WHAT IS REQUIRED -
Lines to return, exactly: from the line with "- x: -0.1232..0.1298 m" to the line with "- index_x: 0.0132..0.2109" in the entries below, both included.

RECORDS FOR PROCESSING -
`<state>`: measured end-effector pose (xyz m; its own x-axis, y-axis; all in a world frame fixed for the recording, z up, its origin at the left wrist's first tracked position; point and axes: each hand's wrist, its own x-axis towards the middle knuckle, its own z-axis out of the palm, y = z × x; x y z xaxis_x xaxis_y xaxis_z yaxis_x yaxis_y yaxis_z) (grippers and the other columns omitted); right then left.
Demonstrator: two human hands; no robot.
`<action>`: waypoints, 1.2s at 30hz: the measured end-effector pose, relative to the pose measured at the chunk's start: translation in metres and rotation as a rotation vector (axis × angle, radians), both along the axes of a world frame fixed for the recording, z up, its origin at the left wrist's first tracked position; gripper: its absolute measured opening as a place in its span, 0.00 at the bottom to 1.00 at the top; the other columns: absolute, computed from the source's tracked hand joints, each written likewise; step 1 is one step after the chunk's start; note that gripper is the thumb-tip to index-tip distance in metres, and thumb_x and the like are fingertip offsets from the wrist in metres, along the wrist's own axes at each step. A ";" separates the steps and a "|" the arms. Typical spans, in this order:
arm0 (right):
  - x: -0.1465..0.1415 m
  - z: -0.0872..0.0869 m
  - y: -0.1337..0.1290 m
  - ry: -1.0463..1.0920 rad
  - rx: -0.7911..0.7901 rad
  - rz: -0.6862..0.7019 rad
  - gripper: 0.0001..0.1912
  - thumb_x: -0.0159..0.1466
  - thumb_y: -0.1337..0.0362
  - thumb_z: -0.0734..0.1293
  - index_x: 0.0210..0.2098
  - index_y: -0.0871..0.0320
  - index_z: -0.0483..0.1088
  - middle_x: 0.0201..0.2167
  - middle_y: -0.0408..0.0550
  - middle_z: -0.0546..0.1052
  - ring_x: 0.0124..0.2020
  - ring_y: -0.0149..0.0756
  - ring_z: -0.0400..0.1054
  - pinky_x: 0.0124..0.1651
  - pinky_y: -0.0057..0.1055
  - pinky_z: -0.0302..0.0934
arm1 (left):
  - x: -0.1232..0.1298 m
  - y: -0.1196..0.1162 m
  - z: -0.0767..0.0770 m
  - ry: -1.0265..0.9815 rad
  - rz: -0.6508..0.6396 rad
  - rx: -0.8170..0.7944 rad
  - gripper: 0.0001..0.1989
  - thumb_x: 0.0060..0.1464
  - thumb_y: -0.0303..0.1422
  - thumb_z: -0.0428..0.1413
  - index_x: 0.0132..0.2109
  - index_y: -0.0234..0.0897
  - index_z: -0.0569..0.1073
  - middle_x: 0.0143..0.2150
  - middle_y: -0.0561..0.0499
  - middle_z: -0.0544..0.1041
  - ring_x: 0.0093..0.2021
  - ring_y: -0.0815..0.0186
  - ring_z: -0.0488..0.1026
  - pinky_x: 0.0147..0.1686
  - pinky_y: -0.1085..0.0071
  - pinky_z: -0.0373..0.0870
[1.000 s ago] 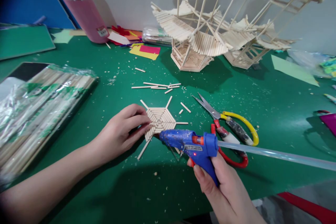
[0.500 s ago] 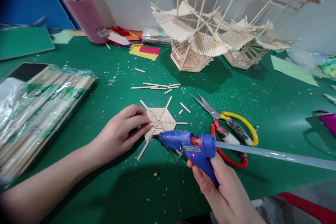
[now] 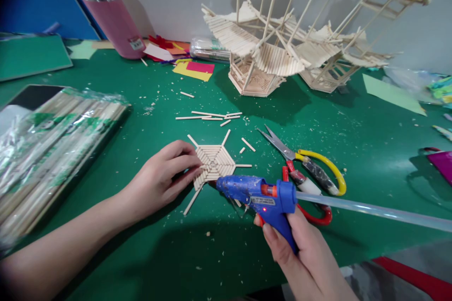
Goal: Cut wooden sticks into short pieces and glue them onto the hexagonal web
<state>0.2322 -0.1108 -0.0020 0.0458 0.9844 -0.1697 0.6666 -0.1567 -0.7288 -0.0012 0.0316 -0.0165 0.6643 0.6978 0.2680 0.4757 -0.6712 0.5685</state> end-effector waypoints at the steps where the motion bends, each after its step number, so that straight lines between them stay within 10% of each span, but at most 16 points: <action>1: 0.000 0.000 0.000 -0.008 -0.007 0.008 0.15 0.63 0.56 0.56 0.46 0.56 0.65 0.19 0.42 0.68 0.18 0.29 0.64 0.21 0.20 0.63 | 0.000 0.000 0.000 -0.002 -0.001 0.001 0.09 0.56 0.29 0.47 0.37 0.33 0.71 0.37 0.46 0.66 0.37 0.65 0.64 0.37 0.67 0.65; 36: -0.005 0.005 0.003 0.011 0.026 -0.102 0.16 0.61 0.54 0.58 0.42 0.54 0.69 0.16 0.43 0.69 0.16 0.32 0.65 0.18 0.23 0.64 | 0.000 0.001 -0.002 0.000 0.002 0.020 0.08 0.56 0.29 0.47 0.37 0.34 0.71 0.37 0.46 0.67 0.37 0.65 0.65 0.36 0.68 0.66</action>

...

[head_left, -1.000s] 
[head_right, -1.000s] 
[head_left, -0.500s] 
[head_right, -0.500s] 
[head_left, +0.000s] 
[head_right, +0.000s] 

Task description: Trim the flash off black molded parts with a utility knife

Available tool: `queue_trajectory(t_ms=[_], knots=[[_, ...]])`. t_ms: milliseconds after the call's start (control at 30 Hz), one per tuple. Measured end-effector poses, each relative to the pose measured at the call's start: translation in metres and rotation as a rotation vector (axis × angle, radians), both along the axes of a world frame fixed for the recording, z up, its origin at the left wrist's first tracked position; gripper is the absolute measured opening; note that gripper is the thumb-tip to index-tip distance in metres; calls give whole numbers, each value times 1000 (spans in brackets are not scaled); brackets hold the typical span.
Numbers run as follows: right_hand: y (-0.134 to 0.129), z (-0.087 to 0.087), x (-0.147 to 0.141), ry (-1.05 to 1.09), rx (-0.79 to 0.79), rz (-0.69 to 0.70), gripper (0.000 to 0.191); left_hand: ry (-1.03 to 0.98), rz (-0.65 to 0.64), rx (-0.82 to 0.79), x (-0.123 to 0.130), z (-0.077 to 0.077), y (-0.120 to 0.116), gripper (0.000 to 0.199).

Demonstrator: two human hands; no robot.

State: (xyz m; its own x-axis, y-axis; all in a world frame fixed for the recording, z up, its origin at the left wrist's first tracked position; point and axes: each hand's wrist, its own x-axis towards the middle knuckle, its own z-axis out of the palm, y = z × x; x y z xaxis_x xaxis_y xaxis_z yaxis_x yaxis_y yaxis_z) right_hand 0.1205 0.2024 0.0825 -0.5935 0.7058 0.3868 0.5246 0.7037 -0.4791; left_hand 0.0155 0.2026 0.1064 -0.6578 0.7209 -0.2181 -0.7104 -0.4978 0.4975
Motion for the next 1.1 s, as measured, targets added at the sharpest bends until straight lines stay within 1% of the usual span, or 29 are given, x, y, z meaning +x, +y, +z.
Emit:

TASK RESULT -
  - x: -0.1232..0.1298 m
  - y: -0.1196..0.1162 m
  - z: -0.0767..0.0770 m
  - ry: -1.0265..0.9815 rad
  - rz: -0.6508..0.6396 rad
  - rx: -0.8170..0.7944 rad
  - gripper: 0.0001..0.1989
  - thumb_x: 0.0060..0.1464
  - thumb_y: -0.0303..0.1422
  - thumb_z: -0.0428..0.1413
  - index_x: 0.0132..0.2109

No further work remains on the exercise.